ESI Senior Analyst Alexandra Stiglmayer spoke about the visa liberalisation process for Ukraine at conference in Brussels with the title "EU-Ukraine Visa-Free Dialogue: Moving forward or Threading Water", which was organised by the European Policy Centre and the Ukrainian NGO "Europe without Barriers". She remarked that while visa liberalisation remains a reachable goal and is a win-win game for both the EU and the country concerned, the current political climate with frequent attacks by EU governments against freedom of movement and the Schengen system was not conducive. On top of that, the increase in numbers of asylum seekers following visa liberalisation for Serbia and Macedonia had made EU countries wary, she said, adding, however, that there are solutions. She elaborated on the research that ESI has conducted in this field and its policy recommendations.

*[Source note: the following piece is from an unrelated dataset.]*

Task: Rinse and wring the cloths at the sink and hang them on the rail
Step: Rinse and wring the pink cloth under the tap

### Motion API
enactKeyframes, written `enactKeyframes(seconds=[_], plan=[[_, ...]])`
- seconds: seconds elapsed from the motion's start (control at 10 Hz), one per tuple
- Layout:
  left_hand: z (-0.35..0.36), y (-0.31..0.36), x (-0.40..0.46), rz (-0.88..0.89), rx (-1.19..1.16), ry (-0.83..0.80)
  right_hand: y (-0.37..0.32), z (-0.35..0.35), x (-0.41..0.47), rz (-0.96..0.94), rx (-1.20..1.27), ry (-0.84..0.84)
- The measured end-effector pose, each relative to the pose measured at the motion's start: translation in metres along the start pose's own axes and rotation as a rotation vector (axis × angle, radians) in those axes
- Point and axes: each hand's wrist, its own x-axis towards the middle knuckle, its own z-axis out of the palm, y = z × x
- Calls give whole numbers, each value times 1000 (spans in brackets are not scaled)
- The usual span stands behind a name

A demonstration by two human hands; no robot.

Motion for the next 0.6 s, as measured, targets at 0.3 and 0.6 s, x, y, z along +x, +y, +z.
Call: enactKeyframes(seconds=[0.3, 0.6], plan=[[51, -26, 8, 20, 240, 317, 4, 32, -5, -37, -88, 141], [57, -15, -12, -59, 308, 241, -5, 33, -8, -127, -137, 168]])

ESI's main recommendation is that countries that have successfully passed a visa liberalisation process and thus ensured a certain degree of respect for human rights be declared "safe countries of origin" under national or EU asylum legislation, which means that asylum claims of its citizens are prioritised and dealt with in an accelerated procedure; this will minimise unfounded asylum claims.
Stiglmayer said that the political circumstances made it very important that Ukraine and its friends insist on a process that it technical, merit-based, transparent, and strict but fair. She also recommended that Ukraine already now look into possible migratory and security concerns of EU member states and take action to address potential problems.
Since November 2010, Ukraine has been implementing an Action Plan for Visa Liberalisation (see ESI's website The EU's Eastern Partners – the Vision).
The other speakers at the conference were Oleksandr Sushko from the Ukrainian Civic Initiative Europe without Barriers; Kostiantyn Yelisieiev, Head of the Mission of Ukraine to the EU; and Pawel Robert Kowal, MEP and Chair of the Delegation to the EU-Ukraine Parliamentary Cooperation Committee. The debate was moderated by Amanda Paul, EPC Policy Analyst.